What the task asks:
Please report every line in the entries that contains the string "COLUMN".

══ Study material ══

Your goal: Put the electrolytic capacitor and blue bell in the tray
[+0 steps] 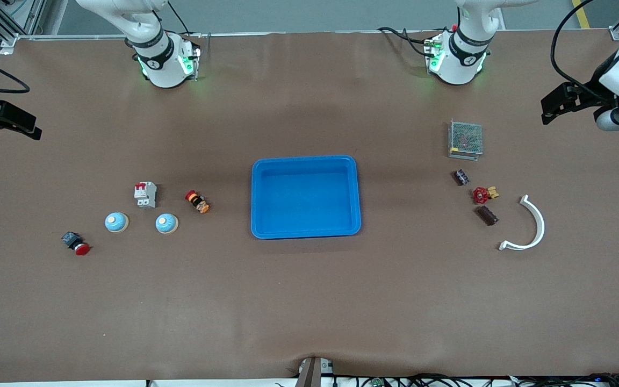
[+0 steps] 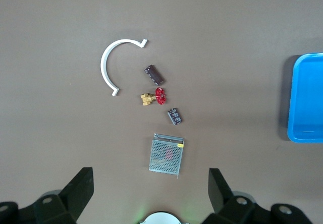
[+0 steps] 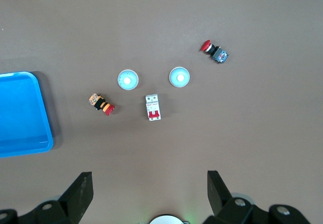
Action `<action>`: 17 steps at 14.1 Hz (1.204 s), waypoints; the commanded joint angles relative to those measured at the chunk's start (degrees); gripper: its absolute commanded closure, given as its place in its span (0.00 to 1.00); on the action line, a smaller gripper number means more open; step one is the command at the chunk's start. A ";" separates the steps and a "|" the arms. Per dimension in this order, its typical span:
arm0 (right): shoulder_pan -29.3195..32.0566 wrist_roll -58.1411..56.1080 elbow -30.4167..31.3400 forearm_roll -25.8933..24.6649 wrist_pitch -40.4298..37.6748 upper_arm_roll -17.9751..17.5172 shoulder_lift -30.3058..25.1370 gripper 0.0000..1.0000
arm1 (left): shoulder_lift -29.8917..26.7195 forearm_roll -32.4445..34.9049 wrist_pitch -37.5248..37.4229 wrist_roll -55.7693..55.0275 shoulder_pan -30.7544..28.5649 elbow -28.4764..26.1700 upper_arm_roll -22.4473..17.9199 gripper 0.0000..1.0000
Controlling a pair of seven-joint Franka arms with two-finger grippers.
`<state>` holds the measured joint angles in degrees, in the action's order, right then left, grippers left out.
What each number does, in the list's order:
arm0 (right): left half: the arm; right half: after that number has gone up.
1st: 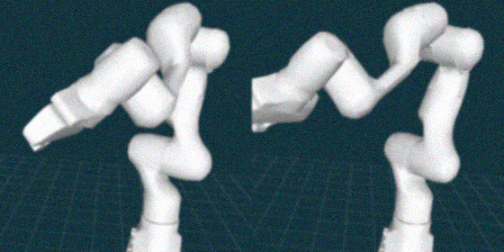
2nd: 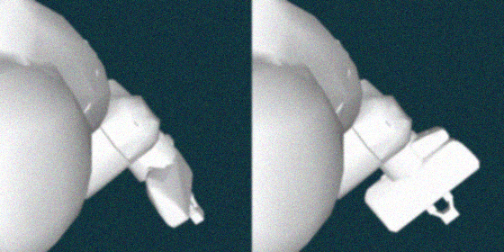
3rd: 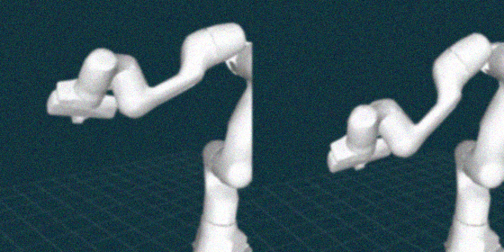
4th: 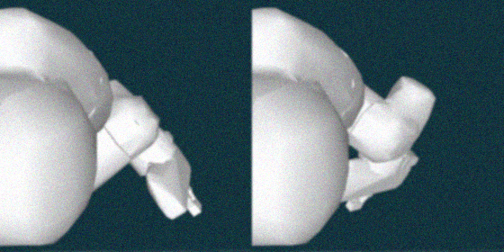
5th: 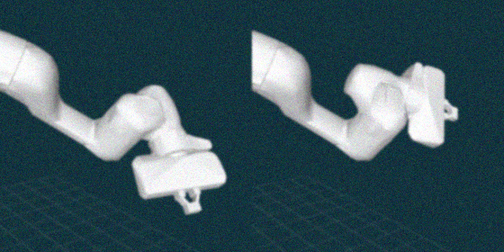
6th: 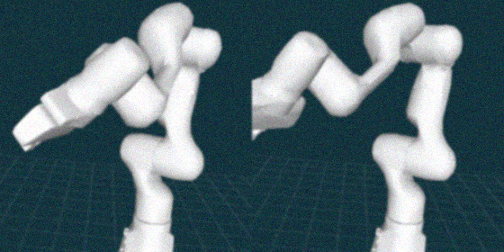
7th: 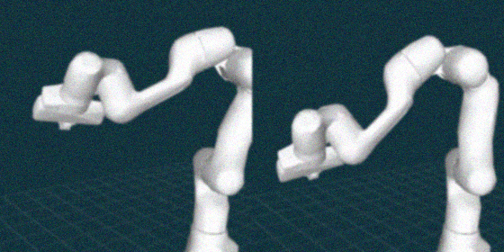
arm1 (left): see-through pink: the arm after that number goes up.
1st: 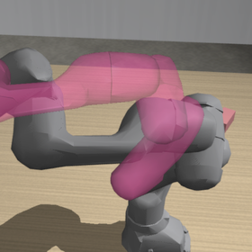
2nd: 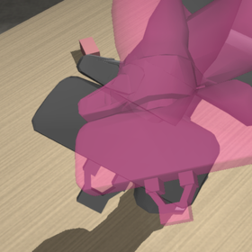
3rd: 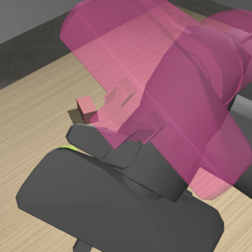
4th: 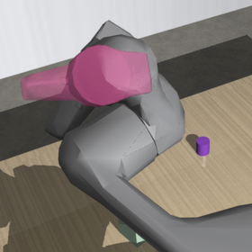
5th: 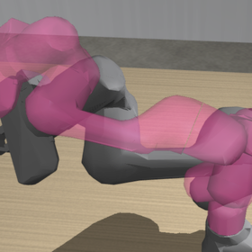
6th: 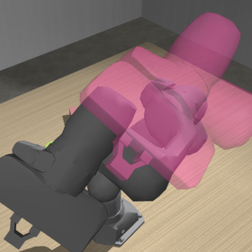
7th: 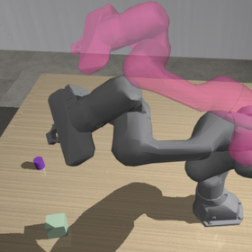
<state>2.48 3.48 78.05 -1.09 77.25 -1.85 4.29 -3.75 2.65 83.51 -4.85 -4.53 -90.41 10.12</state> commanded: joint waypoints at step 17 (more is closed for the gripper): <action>-0.19 4.16 5.09 2.14 3.17 -0.70 -0.07 0.00 | 0.50 -0.19 -1.94 -0.51 -0.56 -0.29 0.69 0.00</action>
<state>2.29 6.28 82.20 -0.58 79.97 -2.40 5.00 -3.24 2.65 82.59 -4.60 -4.94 -90.75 10.46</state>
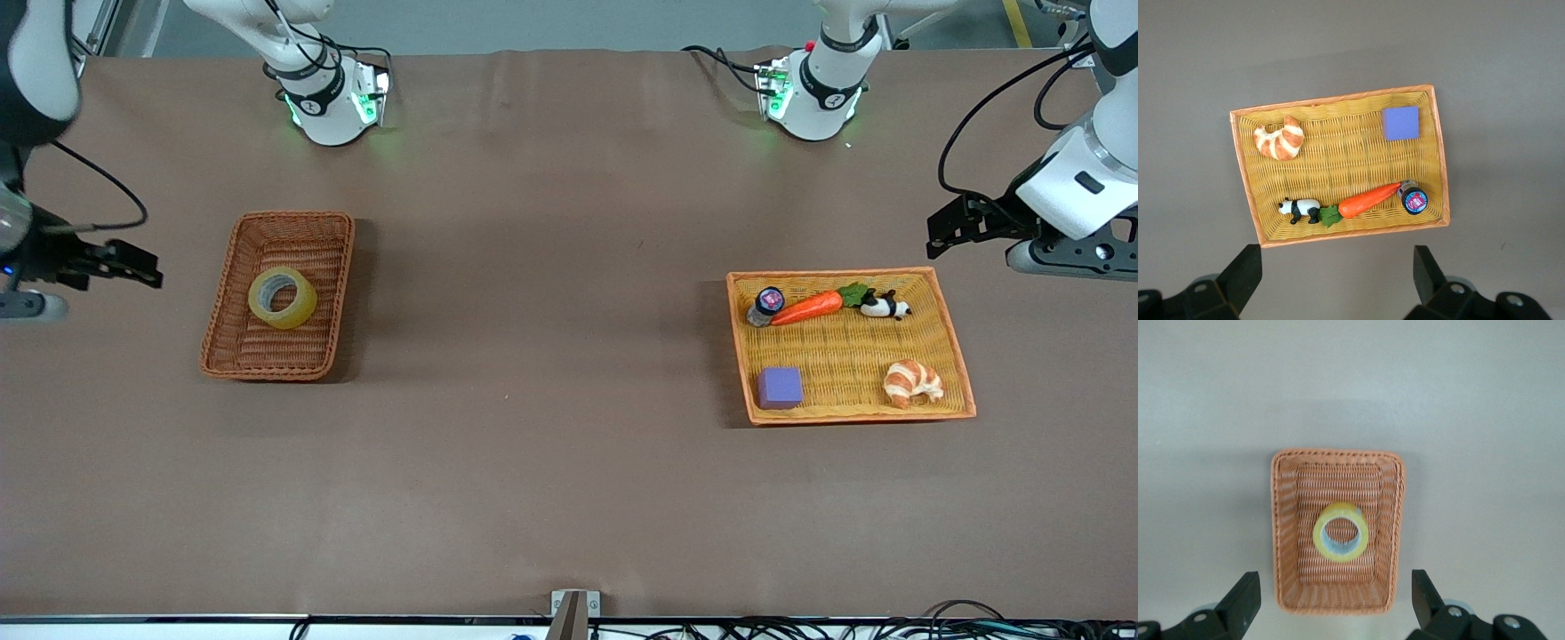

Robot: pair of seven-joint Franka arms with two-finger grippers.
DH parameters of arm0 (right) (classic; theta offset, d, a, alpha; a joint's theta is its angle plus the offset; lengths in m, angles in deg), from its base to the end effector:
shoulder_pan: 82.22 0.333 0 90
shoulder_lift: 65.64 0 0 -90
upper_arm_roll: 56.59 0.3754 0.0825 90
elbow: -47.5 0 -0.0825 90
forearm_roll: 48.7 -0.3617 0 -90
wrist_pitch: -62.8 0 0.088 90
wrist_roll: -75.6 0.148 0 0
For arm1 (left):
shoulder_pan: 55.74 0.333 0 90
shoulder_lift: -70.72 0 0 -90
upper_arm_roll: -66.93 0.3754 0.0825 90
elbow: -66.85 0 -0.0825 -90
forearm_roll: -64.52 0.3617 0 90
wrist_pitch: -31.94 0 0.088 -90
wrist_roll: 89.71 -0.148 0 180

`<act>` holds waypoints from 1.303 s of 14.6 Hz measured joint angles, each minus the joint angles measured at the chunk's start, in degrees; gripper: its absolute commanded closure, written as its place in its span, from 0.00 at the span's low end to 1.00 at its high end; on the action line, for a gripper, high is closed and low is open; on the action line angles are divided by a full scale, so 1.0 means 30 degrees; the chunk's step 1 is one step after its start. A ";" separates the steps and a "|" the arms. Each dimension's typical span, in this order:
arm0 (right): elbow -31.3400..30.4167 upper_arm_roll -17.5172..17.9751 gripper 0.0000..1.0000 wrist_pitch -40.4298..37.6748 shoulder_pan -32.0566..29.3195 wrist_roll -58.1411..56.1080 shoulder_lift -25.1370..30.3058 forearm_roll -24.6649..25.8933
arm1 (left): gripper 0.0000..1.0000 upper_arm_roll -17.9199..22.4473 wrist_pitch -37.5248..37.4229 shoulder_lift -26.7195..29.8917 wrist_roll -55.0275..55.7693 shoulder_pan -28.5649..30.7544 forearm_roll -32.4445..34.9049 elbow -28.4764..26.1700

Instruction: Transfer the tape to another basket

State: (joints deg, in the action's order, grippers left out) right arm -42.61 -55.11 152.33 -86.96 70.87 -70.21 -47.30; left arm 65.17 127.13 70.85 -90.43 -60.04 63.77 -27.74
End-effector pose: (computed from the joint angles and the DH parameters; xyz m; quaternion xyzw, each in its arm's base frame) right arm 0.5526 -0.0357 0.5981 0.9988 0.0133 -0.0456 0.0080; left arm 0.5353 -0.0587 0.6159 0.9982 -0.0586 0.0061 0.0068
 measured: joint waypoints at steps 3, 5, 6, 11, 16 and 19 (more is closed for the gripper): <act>0.0602 0.0070 0.00 -0.1106 0.0225 -0.0002 0.0612 -0.0276 | 0.00 -0.0002 0.0010 -0.0041 0.0000 -0.0008 0.0000 0.0002; 0.0688 0.0068 0.00 -0.1107 0.0299 -0.0006 0.0929 -0.0295 | 0.00 -0.0003 0.0013 -0.0045 -0.0001 -0.0014 0.0000 0.0004; 0.0892 0.0036 0.00 -0.1071 0.0298 -0.0007 0.0965 -0.0294 | 0.00 -0.0003 0.0013 -0.0046 0.0000 -0.0013 0.0000 0.0006; 0.1631 -0.0237 0.00 -0.0576 0.0242 -0.0006 0.0961 -0.0246 | 0.00 -0.0003 0.0014 -0.0047 -0.0001 -0.0013 0.0000 0.0009; 0.1631 -0.0248 0.00 -0.0425 0.0237 -0.0002 0.0932 -0.0229 | 0.00 -0.0003 0.0014 -0.0107 -0.0001 -0.0013 0.0000 0.0009; 0.1630 -0.0248 0.00 -0.0421 0.0237 -0.0002 0.0916 -0.0228 | 0.00 -0.0003 0.0014 -0.0144 -0.0001 -0.0013 0.0000 0.0009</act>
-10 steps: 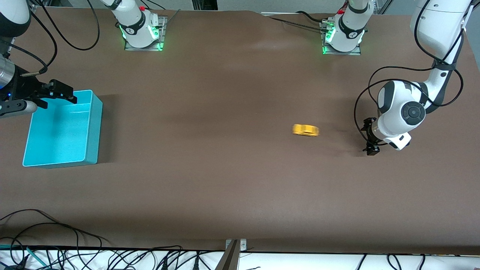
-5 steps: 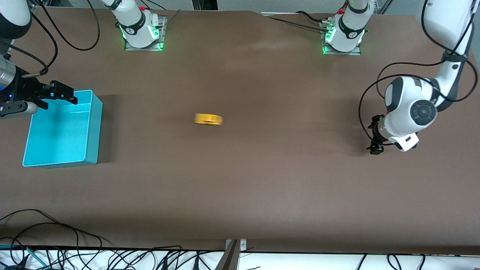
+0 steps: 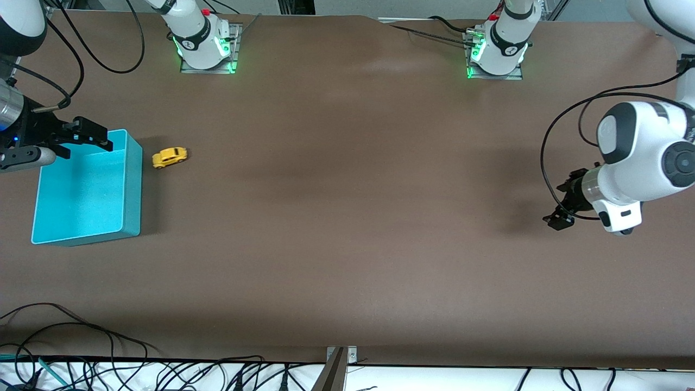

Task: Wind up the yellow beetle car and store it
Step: 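Raise the left gripper away as the car rolls toward the teal box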

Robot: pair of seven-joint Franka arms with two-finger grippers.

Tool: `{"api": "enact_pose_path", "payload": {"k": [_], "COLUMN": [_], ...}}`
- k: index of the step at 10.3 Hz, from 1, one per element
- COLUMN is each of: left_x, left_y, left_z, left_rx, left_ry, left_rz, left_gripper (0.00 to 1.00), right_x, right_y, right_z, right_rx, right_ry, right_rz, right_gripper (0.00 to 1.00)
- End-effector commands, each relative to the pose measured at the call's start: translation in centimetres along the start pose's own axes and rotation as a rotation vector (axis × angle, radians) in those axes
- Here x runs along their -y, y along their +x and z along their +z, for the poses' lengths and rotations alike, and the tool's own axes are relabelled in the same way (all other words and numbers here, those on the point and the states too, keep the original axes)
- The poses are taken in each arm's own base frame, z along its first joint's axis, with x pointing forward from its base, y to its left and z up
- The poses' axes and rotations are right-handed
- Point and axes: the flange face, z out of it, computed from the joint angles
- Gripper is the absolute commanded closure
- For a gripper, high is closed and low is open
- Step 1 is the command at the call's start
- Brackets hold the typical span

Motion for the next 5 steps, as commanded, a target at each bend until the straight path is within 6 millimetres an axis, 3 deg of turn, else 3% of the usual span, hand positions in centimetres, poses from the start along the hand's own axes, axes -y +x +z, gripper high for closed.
{"api": "enact_pose_path", "payload": {"k": [1, 5], "left_x": [-0.2, 0.2], "left_y": [0.0, -0.1], "left_z": [-2.9, -7.5], "left_rx": [0.033, 0.07], "left_ry": [0.011, 0.024], "left_rz": [0.201, 0.533], "left_gripper": [0.0, 0.0], "right_x": [0.5, 1.1], "right_y": [0.2, 2.2], "right_z": [-0.5, 3.1], "right_rx": [-0.012, 0.029], "right_ry": [0.009, 0.008], "right_rz": [-0.018, -0.04], "right_gripper": [0.0, 0.0]}}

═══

Response:
Tool: `{"api": "enact_pose_path", "payload": {"k": [_], "COLUMN": [_], ...}}`
- COLUMN is each of: left_x, left_y, left_z, left_rx, left_ry, left_rz, left_gripper (0.00 to 1.00), right_x, right_y, right_z, right_rx, right_ry, right_rz, right_gripper (0.00 to 1.00)

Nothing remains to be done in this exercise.